In the chart below, I highlighted that a “Head & Shoulders” pattern had formed in the U.S. Dollar and that a break of its NECKLINE was taking place. Shared in the post (see post) that Commodities and Stocks should benefit from the break of the neckline.
Update below…
Even though many fundamental reports appear to reflect softness, which might have kept investors totally on the sidelines or shorting the stock market during one of the best September rallies in decades, the action of the Dollar continues to suggest that International and Commodity holdings are the areas to overweight portfolio holdings.
With the Dollar ETF (UUP) FAST APPROACHING KEY SUPPORT, make sure trailing stops are in place to protect gains in the Commodity and International positions.
CK,
Since you have the 4% already, that is fine. Want a little more room go to 5%.

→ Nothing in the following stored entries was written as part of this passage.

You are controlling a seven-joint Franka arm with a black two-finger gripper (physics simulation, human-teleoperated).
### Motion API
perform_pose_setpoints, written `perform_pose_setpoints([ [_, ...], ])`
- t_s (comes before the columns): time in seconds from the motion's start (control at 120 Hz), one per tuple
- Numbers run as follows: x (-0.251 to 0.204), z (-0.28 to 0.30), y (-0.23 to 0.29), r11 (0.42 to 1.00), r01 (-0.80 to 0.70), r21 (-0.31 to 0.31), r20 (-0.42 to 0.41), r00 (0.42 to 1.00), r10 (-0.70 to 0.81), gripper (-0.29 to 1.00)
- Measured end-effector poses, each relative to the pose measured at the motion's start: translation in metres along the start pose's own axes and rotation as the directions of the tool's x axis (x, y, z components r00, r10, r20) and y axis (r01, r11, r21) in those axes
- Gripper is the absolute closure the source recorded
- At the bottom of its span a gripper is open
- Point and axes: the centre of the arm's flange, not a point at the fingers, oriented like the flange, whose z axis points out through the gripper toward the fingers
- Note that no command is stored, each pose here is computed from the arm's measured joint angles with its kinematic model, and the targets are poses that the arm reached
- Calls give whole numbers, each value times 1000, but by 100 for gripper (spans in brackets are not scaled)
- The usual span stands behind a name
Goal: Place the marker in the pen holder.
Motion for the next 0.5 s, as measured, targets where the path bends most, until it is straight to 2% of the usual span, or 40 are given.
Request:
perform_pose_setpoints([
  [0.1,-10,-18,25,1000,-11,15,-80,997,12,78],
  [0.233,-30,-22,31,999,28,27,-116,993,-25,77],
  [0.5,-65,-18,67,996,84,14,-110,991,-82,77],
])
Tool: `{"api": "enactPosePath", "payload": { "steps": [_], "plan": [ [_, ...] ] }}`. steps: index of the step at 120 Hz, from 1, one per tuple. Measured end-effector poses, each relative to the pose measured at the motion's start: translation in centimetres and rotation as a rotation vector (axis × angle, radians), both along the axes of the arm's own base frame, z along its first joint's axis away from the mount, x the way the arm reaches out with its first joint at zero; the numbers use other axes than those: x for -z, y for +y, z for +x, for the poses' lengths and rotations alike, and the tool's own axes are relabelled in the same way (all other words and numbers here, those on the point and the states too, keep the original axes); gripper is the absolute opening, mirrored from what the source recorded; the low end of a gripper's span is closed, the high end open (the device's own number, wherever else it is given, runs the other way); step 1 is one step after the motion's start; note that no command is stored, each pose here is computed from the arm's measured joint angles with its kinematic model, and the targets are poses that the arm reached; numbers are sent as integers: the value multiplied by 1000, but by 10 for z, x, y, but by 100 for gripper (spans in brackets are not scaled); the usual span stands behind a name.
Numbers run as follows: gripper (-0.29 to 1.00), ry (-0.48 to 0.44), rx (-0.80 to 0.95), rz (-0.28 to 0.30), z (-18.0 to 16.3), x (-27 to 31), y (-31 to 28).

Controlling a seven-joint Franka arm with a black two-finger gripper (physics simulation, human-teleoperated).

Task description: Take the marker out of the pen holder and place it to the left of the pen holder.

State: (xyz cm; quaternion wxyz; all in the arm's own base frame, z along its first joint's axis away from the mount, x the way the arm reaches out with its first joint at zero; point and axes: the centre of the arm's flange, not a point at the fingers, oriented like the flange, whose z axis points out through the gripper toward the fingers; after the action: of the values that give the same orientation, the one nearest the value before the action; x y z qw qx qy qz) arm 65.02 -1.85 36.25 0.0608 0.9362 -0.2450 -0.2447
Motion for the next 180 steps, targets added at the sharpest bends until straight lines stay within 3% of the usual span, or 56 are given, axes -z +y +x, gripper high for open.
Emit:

I do feel the dollar has and will impact gold and gold shares, yet since this is a 2 plus year break above resistance, I would be a buyer, with a stop.
Look what has happened to Gold and Silver once they broke resistance! The dollar does impact other assets, yet earlier this year Gold and the Dollar rose together. I have no idea why. This is a prime example why I like to look at each asset on its own.
When I bought ewo and eem I immediately placed 4% trailing stop losses on them. Should these be adjusted?
If commodity and the international etfs are dependent on the dollar does it make sense to hold off on new positions (ex. buying gdx on recent breakout) until the dollar situation is clarified?
This anti-dollar play is interesting to watch, and seems to rest on sound logic with QE2 all but inevitable now. The big vulnerability in this “risk on” trade is oil. There the feedback to the fundamental economy from the speculative trade becomes ever greater. Another 5-8% and it will be near its April peak.
That might happen just before QE2 is announced next month. Buy the rumor, sell the news?